Sidoarjo (Aksaraindonesia.id) – Menteri Koordinator Pemberdayaan Masyarakat (PM) RI Muhaimin Iskandar meresmikan groundbreaking rekonstruksi Pondok Pesantren Al Khoziny di Sidoarjo, Kamis (11/12/2025). Agenda tersebut menjadi langkah awal perbaikan sarana-prasarana pesantren yang dinilai penting untuk keamanan dan kenyamanan para santri.
Acara ini turut dihadiri Pengasuh Ponpes Al Khoziny KH Salam Mujib, Bupati Sidoarjo Subandi, Ketua DPRD Sidoarjo Abdillah Nasih, serta perwakilan dari Kementerian ATR/BPN, PUPR, Kemenag hingga Kementerian Pemberdayaan Masyarakat.
Muhaimin menegaskan groundbreaking tersebut bukan hanya seremoni.
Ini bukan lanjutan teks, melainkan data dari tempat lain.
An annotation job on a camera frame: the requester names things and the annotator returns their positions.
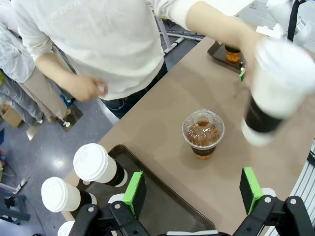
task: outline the hand
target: hand
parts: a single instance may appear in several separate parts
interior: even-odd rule
[[[93,76],[67,74],[62,87],[80,102],[89,102],[108,93],[107,83]]]

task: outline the plastic cup
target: plastic cup
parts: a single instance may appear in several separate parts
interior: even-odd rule
[[[74,155],[73,166],[78,177],[84,181],[121,187],[128,179],[127,171],[99,144],[80,147]]]
[[[41,197],[45,207],[52,212],[74,211],[85,204],[97,204],[93,194],[80,191],[58,177],[44,181]]]
[[[197,157],[208,159],[223,138],[224,123],[214,112],[199,110],[187,117],[182,132]]]

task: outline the person
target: person
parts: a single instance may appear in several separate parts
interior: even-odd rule
[[[61,100],[45,76],[35,67],[22,41],[0,23],[0,68],[37,102],[50,122],[64,119],[70,109]]]
[[[3,23],[5,26],[7,26],[8,29],[11,31],[11,33],[13,33],[15,36],[17,37],[20,36],[18,34],[17,21],[14,16],[14,11],[11,6],[10,0],[0,0],[0,23]],[[58,50],[56,47],[53,47],[53,51],[56,53],[64,69],[75,73],[74,69],[68,63],[67,58],[65,57],[63,52]],[[60,89],[60,91],[62,92],[62,95],[66,98],[66,100],[68,100],[68,102],[73,99],[73,96],[68,91],[64,90],[61,87],[58,87],[58,88]]]
[[[258,34],[203,1],[12,0],[23,43],[39,70],[80,101],[99,96],[118,118],[167,72],[149,5],[158,16],[241,49],[250,66]],[[77,75],[58,63],[52,41]]]
[[[17,82],[0,69],[0,98],[10,104],[29,126],[42,123],[43,113]]]

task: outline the white t-shirt
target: white t-shirt
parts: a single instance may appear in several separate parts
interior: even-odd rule
[[[12,0],[19,33],[34,59],[53,41],[81,75],[108,82],[105,100],[144,89],[163,64],[159,16],[186,27],[198,0]]]
[[[18,25],[10,0],[0,0],[0,23],[7,26],[9,30],[18,33]]]

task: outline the coffee cup
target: coffee cup
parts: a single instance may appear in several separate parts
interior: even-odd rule
[[[108,200],[108,203],[113,203],[113,202],[116,202],[116,201],[123,201],[124,195],[125,195],[124,193],[113,195]]]
[[[58,230],[58,236],[69,236],[75,221],[67,221]],[[117,236],[116,231],[112,231],[112,236]]]
[[[214,112],[199,110],[187,117],[182,132],[196,156],[199,159],[208,159],[223,138],[224,123]]]
[[[44,181],[41,197],[45,207],[52,212],[74,211],[85,204],[97,204],[93,194],[80,191],[58,177],[51,177]]]
[[[315,64],[301,47],[281,40],[262,40],[255,57],[257,66],[242,132],[250,144],[264,146],[313,93]]]
[[[127,171],[99,144],[80,147],[74,155],[73,166],[77,176],[84,181],[121,187],[128,179]]]
Ia menyebut momentum ini sebagai pengingat agar pemerintah dan lembaga pendidikan meningkatkan perhatian terhadap kualitas fasilitas pendidikan, terutama di lingkungan pesantren.
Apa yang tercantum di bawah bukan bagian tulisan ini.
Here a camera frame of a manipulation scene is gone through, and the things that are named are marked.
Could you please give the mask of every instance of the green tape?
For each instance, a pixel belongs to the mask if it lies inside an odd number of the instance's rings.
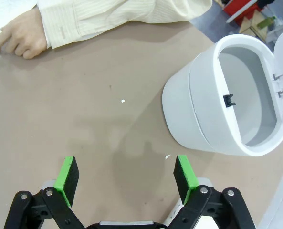
[[[190,162],[189,162],[187,156],[186,155],[178,155],[178,159],[179,159],[180,165],[182,167],[182,170],[183,170],[183,173],[184,173],[187,185],[188,185],[186,198],[185,198],[185,201],[183,203],[185,205],[189,200],[191,192],[193,190],[195,190],[195,188],[197,186],[199,186],[199,182],[198,182],[198,179],[197,179],[197,177],[195,176],[195,174],[192,170],[192,167],[190,165]]]
[[[69,169],[70,169],[70,166],[73,162],[73,156],[67,156],[64,160],[64,163],[62,165],[62,168],[61,168],[61,171],[59,173],[59,176],[57,177],[57,180],[54,184],[54,188],[62,193],[65,201],[66,201],[66,204],[67,206],[71,206],[70,203],[69,203],[69,200],[64,192],[64,186],[65,186],[65,183],[66,183],[66,179],[67,179],[67,176],[68,176],[68,173],[69,173]]]

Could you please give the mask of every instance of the person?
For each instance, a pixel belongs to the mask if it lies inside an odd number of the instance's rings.
[[[86,40],[128,21],[188,21],[212,0],[39,0],[2,27],[0,50],[32,59],[49,47]]]

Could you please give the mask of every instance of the red object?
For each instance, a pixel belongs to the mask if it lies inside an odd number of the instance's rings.
[[[232,16],[233,14],[235,14],[235,12],[237,12],[239,9],[241,9],[243,6],[245,6],[250,0],[232,0],[231,2],[229,2],[225,7],[224,7],[224,11]],[[248,19],[251,19],[254,11],[262,11],[262,8],[259,8],[258,5],[255,3],[253,5],[251,5],[246,11],[244,11],[242,14],[240,14],[238,17],[236,17],[235,22],[238,25],[241,25],[243,18],[247,17]]]

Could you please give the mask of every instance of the silver bolt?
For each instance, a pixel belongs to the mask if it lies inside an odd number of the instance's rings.
[[[28,196],[26,194],[22,194],[21,199],[26,199]]]
[[[227,195],[229,195],[229,196],[233,196],[233,195],[235,195],[235,193],[232,191],[232,190],[229,190],[228,192],[227,192]]]
[[[53,193],[52,190],[48,190],[48,191],[46,192],[46,195],[51,196],[52,193]]]
[[[200,192],[206,194],[206,193],[208,193],[208,190],[205,187],[202,187],[200,189]]]

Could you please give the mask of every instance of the shirt cuff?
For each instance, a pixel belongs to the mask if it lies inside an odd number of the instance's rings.
[[[53,49],[81,37],[76,26],[72,0],[39,0],[37,5],[41,12],[47,44],[50,43]]]
“Ini momentum muhasabah, evaluasi, gotong royong, dan kebersamaan untuk mewujudkan sistem pendidikan yang utuh, termasuk sarana-prasarana yang memadai bagi santri,” ujar Cak Imin.
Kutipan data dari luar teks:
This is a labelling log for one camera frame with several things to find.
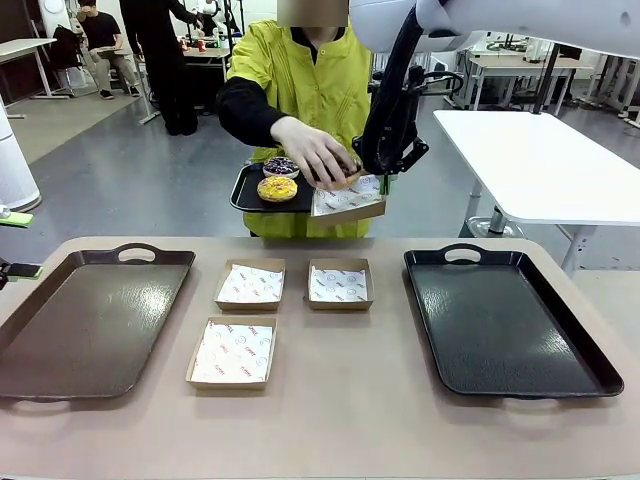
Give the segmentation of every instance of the beige pants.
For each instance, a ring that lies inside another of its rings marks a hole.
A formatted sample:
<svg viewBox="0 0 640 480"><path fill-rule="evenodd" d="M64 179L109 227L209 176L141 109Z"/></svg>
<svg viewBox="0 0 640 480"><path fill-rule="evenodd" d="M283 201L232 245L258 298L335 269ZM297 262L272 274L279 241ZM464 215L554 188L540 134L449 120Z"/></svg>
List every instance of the beige pants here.
<svg viewBox="0 0 640 480"><path fill-rule="evenodd" d="M124 56L116 55L114 52L89 52L89 54L91 55L91 60L96 64L96 77L100 90L111 91L111 82L109 80L111 67L120 71L130 87L137 84L131 65Z"/></svg>

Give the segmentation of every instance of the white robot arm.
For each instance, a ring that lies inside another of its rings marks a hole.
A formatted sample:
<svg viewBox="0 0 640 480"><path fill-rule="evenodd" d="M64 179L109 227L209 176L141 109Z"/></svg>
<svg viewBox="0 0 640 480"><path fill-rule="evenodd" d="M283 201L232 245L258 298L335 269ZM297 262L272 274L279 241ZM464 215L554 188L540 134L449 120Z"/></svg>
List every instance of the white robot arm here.
<svg viewBox="0 0 640 480"><path fill-rule="evenodd" d="M415 117L434 74L409 69L415 52L466 48L479 40L477 32L498 31L640 58L640 0L350 0L349 9L360 41L390 52L364 133L353 140L375 175L406 172L429 149Z"/></svg>

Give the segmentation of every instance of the yellow vest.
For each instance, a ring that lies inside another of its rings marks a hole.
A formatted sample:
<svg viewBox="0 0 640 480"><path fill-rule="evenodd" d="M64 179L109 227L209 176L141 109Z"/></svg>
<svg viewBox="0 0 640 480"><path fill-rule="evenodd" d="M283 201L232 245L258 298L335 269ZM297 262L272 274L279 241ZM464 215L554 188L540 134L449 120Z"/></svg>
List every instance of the yellow vest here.
<svg viewBox="0 0 640 480"><path fill-rule="evenodd" d="M229 78L252 80L267 94L269 105L300 121L330 133L352 155L353 137L361 135L369 115L367 93L371 52L358 41L351 27L339 40L318 51L295 43L291 29L274 21L256 22L235 46ZM254 162L284 155L282 149L258 148ZM321 228L304 214L245 214L244 223L260 237L363 237L370 221Z"/></svg>

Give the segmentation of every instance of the black tray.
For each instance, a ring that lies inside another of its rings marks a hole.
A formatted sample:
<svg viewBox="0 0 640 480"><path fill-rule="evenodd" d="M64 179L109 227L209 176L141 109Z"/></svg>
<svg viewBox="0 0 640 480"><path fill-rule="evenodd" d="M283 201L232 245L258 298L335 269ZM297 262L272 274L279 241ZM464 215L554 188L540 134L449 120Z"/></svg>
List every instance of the black tray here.
<svg viewBox="0 0 640 480"><path fill-rule="evenodd" d="M480 260L447 260L456 250ZM524 253L459 244L410 251L405 262L450 390L522 399L622 392L618 372Z"/></svg>
<svg viewBox="0 0 640 480"><path fill-rule="evenodd" d="M130 249L155 258L120 260ZM0 397L59 401L127 393L194 258L138 243L70 254L0 328Z"/></svg>
<svg viewBox="0 0 640 480"><path fill-rule="evenodd" d="M264 180L262 164L247 165L238 175L231 192L231 206L248 213L311 213L313 187L302 174L296 178L298 194L283 203L265 202L258 196L258 184Z"/></svg>

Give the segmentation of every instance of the gray floor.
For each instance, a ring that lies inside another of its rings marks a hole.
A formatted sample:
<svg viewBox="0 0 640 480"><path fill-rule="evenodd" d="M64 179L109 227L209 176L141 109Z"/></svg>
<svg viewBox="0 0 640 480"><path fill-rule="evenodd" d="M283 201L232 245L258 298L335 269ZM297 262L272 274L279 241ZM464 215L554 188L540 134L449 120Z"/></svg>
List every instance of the gray floor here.
<svg viewBox="0 0 640 480"><path fill-rule="evenodd" d="M371 236L457 236L473 179L433 120L440 108L440 99L423 105L420 131L431 152L396 182L387 215L375 221ZM228 197L252 149L227 135L216 117L201 118L200 131L184 138L165 135L161 120L139 126L141 116L137 102L32 165L44 202L30 229L0 229L2 257L40 262L65 240L87 235L247 234ZM639 140L625 135L615 115L579 109L562 118L640 166ZM492 205L484 198L481 212L489 214ZM555 227L525 230L562 259L568 241ZM638 245L639 229L601 228L585 266L639 268Z"/></svg>
Ketua Umum PKB itu juga menyoroti pentingnya kolaborasi antara pemerintah pusat, pemerintah daerah, dan pengasuh pesantren. Menurutnya, peningkatan kualitas pendidikan tidak bisa dilakukan oleh pemerintah sendiri.
“Pemerintah sampai daerah harus kolaborasi dengan pengasuh pesantren. Selain ilmu agama dan umum, santri juga harus dibekali skill agar siap mandiri baik sebagai pekerja maupun pengusaha,” tegasnya.
Muhaimin menyebut audit sarana-prasarana pesantren terus dilakukan. Saat ini, 80 pesantren telah menjalani audit dan jumlahnya akan terus bertambah.
“Kalau ada lembaga pendidikan yang rawan dan membahayakan anak didik, segera lapor ke pemerintah daerah. Kita bangun solidaritas agar tak ada lagi tragedi sebelumnya,” ujarnya.
Terkait rekonstruksi Ponpes Al Khoziny, Cak Imin menjelaskan proyek dikerjakan Kementerian PUPR di atas lahan seluas 3.700 meter persegi.
“Anggarannya menggunakan APBN dan dilakukan bertahap karena keterbatasan fiskal. Daerah terdampak tertentu akan ditangani Kementerian PMK secara khusus. Yang tidak layak nanti dijelaskan oleh PU,” pungkasnya.